Problem description: Every line from the one containing "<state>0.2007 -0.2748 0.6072" to the one containing "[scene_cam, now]" in the records below, both included, must be set down exactly, and no other line.

Segment Start: Dataset

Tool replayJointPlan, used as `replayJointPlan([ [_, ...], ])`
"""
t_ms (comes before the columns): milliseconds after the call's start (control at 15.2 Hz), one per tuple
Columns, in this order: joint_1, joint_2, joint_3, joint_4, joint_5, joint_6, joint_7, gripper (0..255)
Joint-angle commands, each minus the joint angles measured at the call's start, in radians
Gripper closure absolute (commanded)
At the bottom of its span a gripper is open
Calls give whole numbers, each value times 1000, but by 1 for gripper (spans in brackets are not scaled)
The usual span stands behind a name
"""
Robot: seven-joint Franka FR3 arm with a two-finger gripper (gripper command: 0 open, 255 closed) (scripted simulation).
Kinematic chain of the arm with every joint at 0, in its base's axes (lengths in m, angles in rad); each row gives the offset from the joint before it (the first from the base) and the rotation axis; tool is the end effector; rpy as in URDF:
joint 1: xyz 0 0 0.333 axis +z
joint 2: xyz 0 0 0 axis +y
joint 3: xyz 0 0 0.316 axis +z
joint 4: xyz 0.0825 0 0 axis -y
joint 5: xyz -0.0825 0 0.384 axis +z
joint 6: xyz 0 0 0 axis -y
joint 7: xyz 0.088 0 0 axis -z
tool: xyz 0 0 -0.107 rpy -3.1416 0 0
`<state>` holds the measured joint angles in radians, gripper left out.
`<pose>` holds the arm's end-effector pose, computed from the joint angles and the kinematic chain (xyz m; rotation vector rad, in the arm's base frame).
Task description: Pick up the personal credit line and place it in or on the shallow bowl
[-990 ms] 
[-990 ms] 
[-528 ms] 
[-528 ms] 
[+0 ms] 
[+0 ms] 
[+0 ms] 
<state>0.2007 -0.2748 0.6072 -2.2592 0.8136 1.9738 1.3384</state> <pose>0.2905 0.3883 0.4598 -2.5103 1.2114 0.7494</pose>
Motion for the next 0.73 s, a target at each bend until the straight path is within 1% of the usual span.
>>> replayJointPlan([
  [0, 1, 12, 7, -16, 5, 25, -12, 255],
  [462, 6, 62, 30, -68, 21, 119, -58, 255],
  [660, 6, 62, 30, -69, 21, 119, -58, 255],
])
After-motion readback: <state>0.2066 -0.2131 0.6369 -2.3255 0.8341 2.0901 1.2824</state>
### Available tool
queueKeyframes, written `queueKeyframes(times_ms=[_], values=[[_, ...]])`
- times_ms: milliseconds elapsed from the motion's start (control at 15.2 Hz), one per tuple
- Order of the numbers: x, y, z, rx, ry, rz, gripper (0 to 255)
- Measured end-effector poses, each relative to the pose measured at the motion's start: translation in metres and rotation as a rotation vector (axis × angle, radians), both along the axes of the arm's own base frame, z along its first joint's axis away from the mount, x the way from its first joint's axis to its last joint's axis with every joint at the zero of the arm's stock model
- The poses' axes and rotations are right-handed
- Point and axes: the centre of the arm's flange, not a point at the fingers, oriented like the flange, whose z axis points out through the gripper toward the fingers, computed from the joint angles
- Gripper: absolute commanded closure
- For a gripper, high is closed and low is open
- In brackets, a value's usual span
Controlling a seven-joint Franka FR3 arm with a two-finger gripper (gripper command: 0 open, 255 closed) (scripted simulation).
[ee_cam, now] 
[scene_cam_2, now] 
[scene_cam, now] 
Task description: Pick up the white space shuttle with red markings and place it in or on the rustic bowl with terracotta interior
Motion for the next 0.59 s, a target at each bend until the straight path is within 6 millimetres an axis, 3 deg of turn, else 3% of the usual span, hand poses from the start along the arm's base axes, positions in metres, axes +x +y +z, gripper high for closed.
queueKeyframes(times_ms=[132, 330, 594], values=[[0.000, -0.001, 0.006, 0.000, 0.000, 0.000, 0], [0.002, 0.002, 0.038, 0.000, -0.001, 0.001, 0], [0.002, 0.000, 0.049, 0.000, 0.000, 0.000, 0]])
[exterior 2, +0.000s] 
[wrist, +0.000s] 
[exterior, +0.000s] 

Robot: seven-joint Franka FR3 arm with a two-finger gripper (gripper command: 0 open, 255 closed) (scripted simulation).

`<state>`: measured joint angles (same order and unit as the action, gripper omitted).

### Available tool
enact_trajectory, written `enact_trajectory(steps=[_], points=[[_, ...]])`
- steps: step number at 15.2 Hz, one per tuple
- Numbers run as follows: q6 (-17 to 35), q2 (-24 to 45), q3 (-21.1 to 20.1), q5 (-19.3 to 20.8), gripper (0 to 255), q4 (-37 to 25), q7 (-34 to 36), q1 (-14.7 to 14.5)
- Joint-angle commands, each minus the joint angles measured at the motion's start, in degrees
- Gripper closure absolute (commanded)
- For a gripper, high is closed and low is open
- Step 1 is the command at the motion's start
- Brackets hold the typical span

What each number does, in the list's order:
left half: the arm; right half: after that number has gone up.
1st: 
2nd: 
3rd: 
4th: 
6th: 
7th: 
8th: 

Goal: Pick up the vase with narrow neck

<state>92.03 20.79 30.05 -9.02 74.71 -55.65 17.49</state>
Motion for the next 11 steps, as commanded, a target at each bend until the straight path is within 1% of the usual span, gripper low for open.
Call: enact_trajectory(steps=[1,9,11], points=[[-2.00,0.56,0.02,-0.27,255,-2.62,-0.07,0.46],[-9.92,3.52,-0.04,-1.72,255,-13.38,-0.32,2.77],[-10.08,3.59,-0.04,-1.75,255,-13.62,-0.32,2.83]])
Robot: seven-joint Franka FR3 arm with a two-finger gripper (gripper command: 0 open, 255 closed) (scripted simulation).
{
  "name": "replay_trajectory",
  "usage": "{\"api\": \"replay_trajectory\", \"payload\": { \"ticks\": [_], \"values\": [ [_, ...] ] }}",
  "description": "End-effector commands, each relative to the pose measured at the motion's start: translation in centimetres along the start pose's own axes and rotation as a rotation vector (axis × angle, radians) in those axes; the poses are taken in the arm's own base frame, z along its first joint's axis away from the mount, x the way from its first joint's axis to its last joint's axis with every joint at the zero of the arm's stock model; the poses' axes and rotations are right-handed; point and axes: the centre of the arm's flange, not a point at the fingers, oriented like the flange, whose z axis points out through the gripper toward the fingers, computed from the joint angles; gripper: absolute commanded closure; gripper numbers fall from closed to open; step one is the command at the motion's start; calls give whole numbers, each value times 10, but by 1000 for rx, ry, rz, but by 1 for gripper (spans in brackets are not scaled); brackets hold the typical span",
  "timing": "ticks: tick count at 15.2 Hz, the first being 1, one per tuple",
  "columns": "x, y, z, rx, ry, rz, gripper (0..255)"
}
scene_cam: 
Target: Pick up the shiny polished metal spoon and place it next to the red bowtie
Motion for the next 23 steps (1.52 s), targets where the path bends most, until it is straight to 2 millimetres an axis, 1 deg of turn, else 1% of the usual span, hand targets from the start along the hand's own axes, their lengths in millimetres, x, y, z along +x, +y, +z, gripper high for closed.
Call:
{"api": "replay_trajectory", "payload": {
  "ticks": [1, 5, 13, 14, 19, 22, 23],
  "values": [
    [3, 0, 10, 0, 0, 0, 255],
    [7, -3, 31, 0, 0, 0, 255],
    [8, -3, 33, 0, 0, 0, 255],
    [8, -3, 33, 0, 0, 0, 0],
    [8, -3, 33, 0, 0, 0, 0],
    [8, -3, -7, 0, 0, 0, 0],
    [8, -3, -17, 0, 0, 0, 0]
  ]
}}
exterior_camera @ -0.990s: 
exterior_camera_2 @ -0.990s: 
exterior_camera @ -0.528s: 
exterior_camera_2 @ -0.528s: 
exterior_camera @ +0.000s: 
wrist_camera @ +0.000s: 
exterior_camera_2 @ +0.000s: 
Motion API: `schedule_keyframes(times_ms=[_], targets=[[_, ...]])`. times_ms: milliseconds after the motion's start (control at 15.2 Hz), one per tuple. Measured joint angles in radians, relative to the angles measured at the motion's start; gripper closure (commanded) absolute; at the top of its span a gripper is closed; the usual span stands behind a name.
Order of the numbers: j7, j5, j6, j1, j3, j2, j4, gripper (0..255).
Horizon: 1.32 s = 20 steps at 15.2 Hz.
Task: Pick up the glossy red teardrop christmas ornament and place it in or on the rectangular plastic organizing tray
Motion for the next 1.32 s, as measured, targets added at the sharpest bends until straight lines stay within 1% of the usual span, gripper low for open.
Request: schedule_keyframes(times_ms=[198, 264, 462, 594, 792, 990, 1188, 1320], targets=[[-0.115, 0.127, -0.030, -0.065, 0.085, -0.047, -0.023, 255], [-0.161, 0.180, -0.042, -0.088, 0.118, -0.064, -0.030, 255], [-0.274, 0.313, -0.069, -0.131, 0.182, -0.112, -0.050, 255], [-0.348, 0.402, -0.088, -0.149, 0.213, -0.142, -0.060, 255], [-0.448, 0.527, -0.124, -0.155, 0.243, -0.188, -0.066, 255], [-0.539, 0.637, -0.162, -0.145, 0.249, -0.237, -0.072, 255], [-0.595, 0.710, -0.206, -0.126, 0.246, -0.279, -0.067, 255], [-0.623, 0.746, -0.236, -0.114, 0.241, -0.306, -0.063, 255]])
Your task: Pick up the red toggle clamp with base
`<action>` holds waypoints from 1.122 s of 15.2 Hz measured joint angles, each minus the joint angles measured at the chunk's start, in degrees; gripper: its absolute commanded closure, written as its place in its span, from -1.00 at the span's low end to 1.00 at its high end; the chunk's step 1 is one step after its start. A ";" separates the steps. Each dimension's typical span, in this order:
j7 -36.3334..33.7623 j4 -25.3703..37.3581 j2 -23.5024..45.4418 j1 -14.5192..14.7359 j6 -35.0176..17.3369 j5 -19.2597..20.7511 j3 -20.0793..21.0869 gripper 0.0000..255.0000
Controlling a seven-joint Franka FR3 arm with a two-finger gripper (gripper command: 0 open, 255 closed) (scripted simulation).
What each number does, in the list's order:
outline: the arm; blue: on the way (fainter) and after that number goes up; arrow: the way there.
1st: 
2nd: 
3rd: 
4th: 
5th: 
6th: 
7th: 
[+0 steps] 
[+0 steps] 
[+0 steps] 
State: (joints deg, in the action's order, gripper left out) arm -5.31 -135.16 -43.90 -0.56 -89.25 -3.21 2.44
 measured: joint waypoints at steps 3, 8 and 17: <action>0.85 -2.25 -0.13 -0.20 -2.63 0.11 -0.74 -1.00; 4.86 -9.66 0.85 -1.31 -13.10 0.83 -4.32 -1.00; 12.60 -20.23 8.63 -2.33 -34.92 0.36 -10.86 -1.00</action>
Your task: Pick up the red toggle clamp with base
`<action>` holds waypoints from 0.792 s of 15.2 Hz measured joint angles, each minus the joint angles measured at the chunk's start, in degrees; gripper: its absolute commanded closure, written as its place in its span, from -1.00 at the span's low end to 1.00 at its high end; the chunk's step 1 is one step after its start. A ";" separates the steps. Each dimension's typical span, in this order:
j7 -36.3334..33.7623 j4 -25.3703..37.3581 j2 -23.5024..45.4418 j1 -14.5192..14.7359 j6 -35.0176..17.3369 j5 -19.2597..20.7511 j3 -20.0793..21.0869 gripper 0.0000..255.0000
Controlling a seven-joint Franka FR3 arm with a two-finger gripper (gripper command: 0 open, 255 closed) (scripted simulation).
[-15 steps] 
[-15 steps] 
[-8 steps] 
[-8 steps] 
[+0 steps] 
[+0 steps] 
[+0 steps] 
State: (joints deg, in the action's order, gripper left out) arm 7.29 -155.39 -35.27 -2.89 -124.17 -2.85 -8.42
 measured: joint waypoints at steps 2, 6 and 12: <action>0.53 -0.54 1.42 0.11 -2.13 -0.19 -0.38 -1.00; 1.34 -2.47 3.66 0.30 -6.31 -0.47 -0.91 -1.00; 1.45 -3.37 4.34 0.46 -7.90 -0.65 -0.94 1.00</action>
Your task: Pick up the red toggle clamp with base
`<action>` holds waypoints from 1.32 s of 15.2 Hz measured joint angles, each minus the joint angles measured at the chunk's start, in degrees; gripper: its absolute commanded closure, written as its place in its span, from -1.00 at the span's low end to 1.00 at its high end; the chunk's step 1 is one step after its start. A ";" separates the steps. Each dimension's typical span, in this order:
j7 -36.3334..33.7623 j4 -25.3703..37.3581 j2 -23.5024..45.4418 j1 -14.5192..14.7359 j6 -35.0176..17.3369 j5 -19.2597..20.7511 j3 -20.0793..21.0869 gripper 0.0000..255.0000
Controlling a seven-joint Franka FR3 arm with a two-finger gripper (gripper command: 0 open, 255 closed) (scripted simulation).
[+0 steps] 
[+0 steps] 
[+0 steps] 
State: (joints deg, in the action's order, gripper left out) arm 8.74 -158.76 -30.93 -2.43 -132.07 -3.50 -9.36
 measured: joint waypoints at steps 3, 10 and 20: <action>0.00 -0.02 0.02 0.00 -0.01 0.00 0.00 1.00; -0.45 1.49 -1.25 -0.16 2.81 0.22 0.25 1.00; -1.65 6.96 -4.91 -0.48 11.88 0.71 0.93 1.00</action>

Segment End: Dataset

Task solution:
<state>0.2007 -0.2748 0.6072 -2.2592 0.8136 1.9738 1.3384</state> <pose>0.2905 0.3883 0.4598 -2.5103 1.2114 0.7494</pose>
Motion for the next 0.73 s, a target at each bend until the straight path is within 1% of the usual span.
>>> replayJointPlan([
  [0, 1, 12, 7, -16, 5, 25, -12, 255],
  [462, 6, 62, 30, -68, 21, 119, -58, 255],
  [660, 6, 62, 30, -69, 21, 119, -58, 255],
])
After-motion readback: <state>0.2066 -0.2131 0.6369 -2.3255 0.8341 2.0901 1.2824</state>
### Available tool
queueKeyframes, written `queueKeyframes(times_ms=[_], values=[[_, ...]])`
- times_ms: milliseconds elapsed from the motion's start (control at 15.2 Hz), one per tuple
- Order of the numbers: x, y, z, rx, ry, rz, gripper (0 to 255)
- Measured end-effector poses, each relative to the pose measured at the motion's start: translation in metres and rotation as a rotation vector (axis × angle, radians), both along the axes of the arm's own base frame, z along its first joint's axis away from the mount, x the way from its first joint's axis to its last joint's axis with every joint at the zero of the arm's stock model
- The poses' axes and rotations are right-handed
- Point and axes: the centre of the arm's flange, not a point at the fingers, oriented like the flange, whose z axis points out through the gripper toward the fingers, computed from the joint angles
- Gripper: absolute commanded closure
- For a gripper, high is closed and low is open
- In brackets, a value's usual span
Controlling a seven-joint Franka FR3 arm with a two-finger gripper (gripper command: 0 open, 255 closed) (scripted simulation).
[ee_cam, now] 
[scene_cam_2, now] 
[scene_cam, now] 

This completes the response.